The worrisome indications that such a thing could exist are seen in pockets
of humanity here and there which evidently did experience retrograde
technology and later reached a stasis at a low level of culture. An example
would be the local indigenous population, the Ohlone people, a few of which
were still living in the area when the Spanish immigrants documented their
existence, and even into the time period when gold was discovered in central
California. At that time, the Ohlones were in a state where they had almost
nothing. They lived in the forested lands around the Bay Area, without even
clothing other than a deerskin draped over their shoulders. They had no
shoes or moccasins, nothing. They subsisted largely on wild berries and
nuts. At the nearby Ohlone museum, I was struck by their being called stone
age people. We say we are space age people, because we have gone into
space. Iron age people learned how to make stuff out of iron. But the
critical point here is that the Ohlones did not know how to fashion stuff
out of stone. What few stone tools they had were traded to them, or they
slew the owner and took them. They were not stone age people: they hadn't
mastered making things of stone.
So now, we have the expression "getting nuked back to the stone age." Why
would we stop there? Do you know how to knap flint? Neither do I. Without
our technology, we would be in worse shape than the Ohlones, known to be
dirt poor dangerous people by other local indigenous tribes. We would be
worse off because we do not know how to survive even in the mild coastal
California climate without clothing or shoes.
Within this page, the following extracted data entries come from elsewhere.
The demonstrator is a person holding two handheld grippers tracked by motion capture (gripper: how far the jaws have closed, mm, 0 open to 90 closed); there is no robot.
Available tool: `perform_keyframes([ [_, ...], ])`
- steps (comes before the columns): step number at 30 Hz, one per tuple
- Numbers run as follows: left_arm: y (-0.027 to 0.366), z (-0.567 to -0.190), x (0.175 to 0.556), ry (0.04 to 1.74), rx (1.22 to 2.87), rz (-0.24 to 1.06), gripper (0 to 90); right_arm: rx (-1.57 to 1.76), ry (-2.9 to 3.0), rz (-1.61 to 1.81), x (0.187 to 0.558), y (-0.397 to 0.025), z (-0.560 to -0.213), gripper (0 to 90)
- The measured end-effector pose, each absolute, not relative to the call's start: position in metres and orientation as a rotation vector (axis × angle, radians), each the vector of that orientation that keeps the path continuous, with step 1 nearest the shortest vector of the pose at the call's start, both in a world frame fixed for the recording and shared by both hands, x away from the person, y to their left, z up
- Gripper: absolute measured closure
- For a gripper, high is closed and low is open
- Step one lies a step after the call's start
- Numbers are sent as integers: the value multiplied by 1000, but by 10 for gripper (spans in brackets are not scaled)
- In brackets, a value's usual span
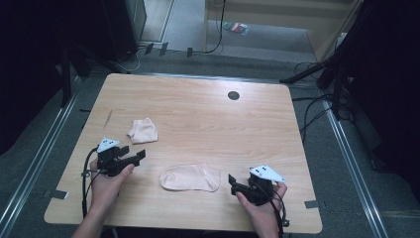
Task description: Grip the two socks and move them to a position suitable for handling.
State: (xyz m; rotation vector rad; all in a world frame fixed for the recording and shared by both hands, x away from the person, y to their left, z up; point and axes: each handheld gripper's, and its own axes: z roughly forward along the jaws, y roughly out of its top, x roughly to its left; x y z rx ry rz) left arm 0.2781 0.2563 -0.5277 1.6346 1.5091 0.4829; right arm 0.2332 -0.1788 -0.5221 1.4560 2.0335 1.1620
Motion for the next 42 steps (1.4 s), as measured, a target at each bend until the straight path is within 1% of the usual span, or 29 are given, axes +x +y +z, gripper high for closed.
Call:
perform_keyframes([
  [1, 258, -527, 282, 1520, 1628, 496, 292, 1467, 2023, 1170, 234, -180, -521, 141],
  [6, 266, -528, 302, 1592, 1587, 559, 278, 1468, 2017, 1164, 236, -182, -520, 119],
  [11, 271, -534, 321, 1656, 1579, 571, 288, 1480, 2026, 1156, 237, -180, -520, 41],
  [18, 265, -540, 339, 1708, 1628, 570, 318, 1483, 2037, 1138, 237, -175, -522, 36],
  [19, 264, -541, 340, 1710, 1627, 582, 336, 1477, 2041, 1134, 237, -175, -522, 36],
  [21, 261, -542, 343, 1717, 1658, 607, 406, 1476, 2046, 1127, 237, -173, -523, 36],
  [23, 260, -542, 343, 1713, 1661, 623, 525, 1469, 2053, 1120, 237, -171, -523, 36],
  [25, 261, -543, 344, 1701, 1659, 592, 674, 1459, 2063, 1115, 237, -170, -524, 43],
  [28, 261, -541, 342, 1660, 1675, 575, 863, 1459, 2065, 1112, 236, -169, -524, 67],
  [30, 260, -538, 340, 1617, 1679, 579, 890, 1456, 2066, 1112, 237, -169, -525, 67],
  [35, 252, -530, 338, 1550, 1675, 545, 899, 1466, 2061, 1108, 238, -167, -525, 75],
  [42, 222, -509, 337, 1415, 1686, 498, 900, 1471, 2053, 1110, 239, -167, -524, 80],
])
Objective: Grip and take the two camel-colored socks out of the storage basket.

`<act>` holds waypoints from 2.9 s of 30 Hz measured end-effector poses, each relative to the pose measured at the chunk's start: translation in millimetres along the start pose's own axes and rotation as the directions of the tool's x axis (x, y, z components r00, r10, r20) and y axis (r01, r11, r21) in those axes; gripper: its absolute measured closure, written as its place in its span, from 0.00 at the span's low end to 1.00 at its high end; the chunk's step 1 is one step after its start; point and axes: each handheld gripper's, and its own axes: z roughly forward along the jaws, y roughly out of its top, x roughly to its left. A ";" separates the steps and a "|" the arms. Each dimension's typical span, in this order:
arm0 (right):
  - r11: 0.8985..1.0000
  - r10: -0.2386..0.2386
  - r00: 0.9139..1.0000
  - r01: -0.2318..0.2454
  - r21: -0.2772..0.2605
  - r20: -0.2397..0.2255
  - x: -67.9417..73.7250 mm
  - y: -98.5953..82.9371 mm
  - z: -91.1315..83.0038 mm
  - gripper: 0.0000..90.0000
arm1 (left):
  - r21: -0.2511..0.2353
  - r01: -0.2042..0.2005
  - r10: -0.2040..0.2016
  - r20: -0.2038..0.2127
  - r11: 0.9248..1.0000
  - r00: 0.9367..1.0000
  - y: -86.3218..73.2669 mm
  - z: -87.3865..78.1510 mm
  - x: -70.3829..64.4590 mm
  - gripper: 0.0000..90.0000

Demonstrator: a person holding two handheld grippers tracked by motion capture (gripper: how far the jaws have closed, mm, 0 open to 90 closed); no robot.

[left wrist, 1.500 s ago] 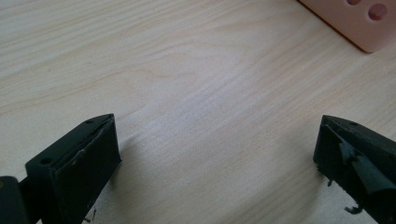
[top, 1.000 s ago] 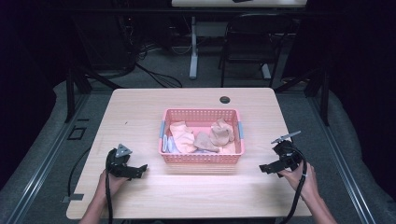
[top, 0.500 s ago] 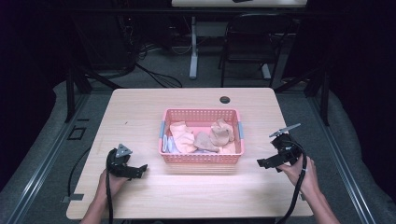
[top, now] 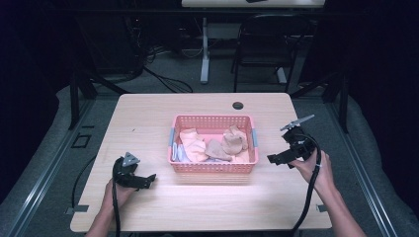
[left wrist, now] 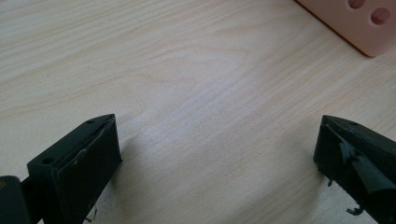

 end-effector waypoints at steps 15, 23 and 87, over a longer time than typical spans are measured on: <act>0.997 -0.056 0.998 0.056 -0.058 0.001 16.4 48.8 4.4 0.00 | -0.001 0.003 -0.003 0.000 1.000 1.000 -0.2 0.1 -0.1 0.00; 0.994 -0.091 0.996 0.089 -0.071 -0.019 27.4 69.7 12.7 0.00 | -0.002 0.003 -0.003 0.000 1.000 1.000 -0.2 0.1 0.0 0.00; 0.947 -0.161 0.976 0.195 0.257 -0.146 110.6 103.7 148.2 0.85 | -0.001 -0.002 0.002 0.002 1.000 1.000 -0.1 0.1 0.4 0.00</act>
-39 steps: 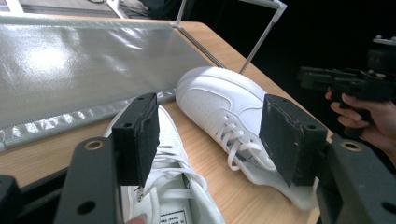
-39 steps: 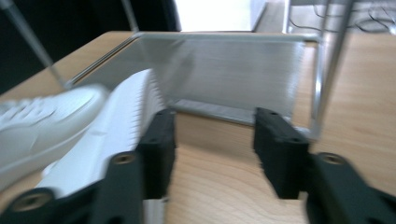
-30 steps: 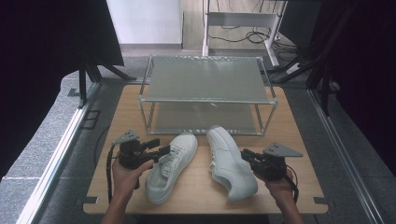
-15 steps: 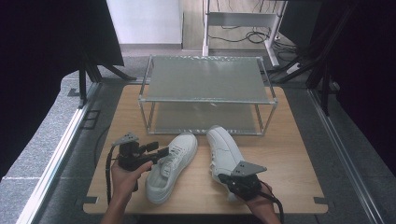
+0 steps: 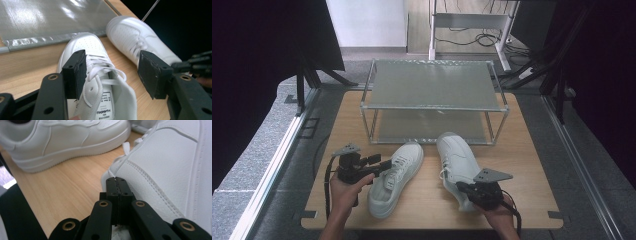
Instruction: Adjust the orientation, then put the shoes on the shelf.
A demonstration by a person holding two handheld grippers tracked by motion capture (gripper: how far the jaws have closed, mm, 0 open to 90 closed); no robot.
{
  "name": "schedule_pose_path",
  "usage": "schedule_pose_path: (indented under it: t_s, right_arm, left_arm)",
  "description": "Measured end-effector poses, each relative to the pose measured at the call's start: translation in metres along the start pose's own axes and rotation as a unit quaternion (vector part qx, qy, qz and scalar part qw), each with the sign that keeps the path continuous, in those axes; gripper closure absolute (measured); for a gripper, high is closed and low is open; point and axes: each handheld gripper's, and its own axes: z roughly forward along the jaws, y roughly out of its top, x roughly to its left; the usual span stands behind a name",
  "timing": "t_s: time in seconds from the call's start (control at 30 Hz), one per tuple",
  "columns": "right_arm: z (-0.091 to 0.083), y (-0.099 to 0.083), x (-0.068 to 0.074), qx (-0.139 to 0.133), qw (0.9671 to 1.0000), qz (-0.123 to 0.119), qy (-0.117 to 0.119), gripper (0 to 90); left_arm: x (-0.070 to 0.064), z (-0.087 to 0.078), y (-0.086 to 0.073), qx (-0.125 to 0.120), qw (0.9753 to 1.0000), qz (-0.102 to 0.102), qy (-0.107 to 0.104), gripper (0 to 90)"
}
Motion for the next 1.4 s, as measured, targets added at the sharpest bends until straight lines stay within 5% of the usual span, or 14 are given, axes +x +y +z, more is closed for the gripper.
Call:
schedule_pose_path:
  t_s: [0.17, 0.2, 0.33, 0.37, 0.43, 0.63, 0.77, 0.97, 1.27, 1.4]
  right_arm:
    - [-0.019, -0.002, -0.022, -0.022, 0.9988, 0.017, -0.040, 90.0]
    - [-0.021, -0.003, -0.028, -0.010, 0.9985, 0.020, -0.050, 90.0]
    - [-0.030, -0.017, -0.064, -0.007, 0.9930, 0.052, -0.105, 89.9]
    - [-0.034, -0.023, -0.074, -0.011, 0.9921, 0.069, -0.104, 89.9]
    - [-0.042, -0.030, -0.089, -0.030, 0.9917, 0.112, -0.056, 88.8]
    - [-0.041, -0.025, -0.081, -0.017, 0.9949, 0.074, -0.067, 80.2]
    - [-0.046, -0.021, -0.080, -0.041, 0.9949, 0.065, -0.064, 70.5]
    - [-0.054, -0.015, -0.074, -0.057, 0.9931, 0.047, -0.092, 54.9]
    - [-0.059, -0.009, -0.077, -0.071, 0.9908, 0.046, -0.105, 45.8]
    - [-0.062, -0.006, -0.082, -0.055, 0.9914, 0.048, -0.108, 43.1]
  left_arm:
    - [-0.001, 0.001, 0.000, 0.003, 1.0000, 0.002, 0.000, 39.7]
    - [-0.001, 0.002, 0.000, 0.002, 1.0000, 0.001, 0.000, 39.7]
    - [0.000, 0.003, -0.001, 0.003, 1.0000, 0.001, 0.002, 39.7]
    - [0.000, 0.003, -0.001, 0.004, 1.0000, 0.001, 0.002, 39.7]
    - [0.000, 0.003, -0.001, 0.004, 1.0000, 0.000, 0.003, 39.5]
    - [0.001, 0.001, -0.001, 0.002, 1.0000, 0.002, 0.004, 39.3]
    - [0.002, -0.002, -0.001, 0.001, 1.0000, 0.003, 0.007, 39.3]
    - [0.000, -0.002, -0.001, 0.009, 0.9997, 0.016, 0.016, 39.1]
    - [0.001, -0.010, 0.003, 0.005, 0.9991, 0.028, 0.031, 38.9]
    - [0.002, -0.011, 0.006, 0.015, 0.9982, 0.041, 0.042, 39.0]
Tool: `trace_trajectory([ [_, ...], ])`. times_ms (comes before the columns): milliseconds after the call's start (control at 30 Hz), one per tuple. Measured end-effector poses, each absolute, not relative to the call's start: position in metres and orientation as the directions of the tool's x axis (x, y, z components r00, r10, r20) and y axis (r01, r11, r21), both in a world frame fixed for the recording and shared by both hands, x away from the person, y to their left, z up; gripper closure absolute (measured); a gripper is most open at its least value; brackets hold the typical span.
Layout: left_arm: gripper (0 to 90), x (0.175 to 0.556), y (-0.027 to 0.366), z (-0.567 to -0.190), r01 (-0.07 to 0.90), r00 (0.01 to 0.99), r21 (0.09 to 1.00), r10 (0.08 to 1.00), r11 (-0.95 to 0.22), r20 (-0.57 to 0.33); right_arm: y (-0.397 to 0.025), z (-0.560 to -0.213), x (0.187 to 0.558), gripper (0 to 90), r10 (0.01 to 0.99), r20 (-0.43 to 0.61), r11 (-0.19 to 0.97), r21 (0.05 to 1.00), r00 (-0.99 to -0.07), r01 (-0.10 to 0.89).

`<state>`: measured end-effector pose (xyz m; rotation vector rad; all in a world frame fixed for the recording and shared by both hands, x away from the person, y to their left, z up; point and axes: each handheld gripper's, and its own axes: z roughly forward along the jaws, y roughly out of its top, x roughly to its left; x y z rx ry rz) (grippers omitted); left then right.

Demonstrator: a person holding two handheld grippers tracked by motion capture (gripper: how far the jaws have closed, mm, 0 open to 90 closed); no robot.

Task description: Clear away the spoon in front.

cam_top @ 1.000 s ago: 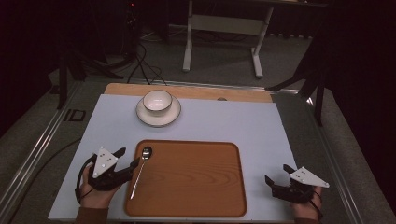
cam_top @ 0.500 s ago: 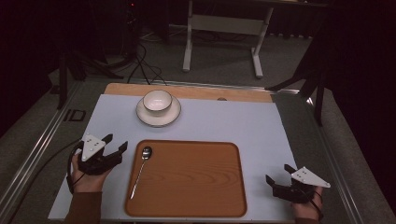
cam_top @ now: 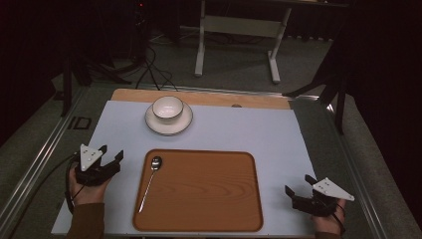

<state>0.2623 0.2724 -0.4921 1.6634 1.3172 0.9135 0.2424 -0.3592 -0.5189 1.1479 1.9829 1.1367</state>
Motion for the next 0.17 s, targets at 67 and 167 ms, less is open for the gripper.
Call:
trace_trajectory([
  [67, 40.9, 0.263, 0.2729, -0.4927, 0.395, 0.19, 0.91, 0.98, -0.126, 0.053, -0.3594, -0.5191, 0.2427, 13.6, 0.883, -0.061, 0.269, 0.879, -0.466, 0.394],
  [167, 40.9, 0.2661, 0.2727, -0.4946, 0.396, 0.188, 0.909, 0.981, -0.129, 0.058, -0.3597, -0.5191, 0.2428, 13.6, 0.883, -0.061, 0.269, 0.879, -0.465, 0.394],
])
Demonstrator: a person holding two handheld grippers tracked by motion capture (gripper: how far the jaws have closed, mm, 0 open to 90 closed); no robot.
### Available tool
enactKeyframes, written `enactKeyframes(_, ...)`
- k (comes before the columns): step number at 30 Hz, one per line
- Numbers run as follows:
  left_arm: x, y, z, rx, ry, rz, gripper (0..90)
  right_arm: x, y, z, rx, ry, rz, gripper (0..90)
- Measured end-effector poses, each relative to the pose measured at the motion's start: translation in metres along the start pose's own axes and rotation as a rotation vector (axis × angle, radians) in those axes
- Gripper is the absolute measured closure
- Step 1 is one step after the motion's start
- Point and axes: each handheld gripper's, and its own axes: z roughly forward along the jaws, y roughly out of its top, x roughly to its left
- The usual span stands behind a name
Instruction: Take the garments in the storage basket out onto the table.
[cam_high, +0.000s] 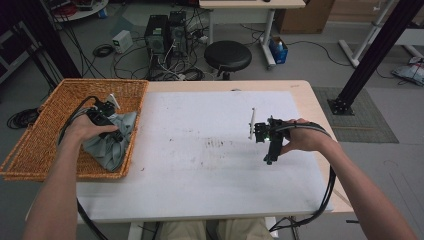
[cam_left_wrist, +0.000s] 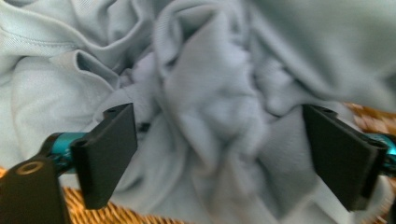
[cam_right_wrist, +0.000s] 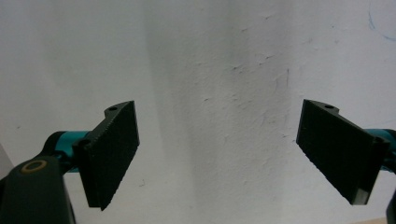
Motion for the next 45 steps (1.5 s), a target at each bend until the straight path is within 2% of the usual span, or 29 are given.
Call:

Note that limiting our population to today's level or stabilizing back at a
billion proles doesn't actually remove this risk. In some ways it makes it
worse.
We can imagine an explanation for Fermi's Paradox is that the equilibrium
point for technology in any species is well below that which we are enjoying
today. Then all this cool stuff is a rare anomaly, soon to be gone again
like an evanescent puff of mist. Oy.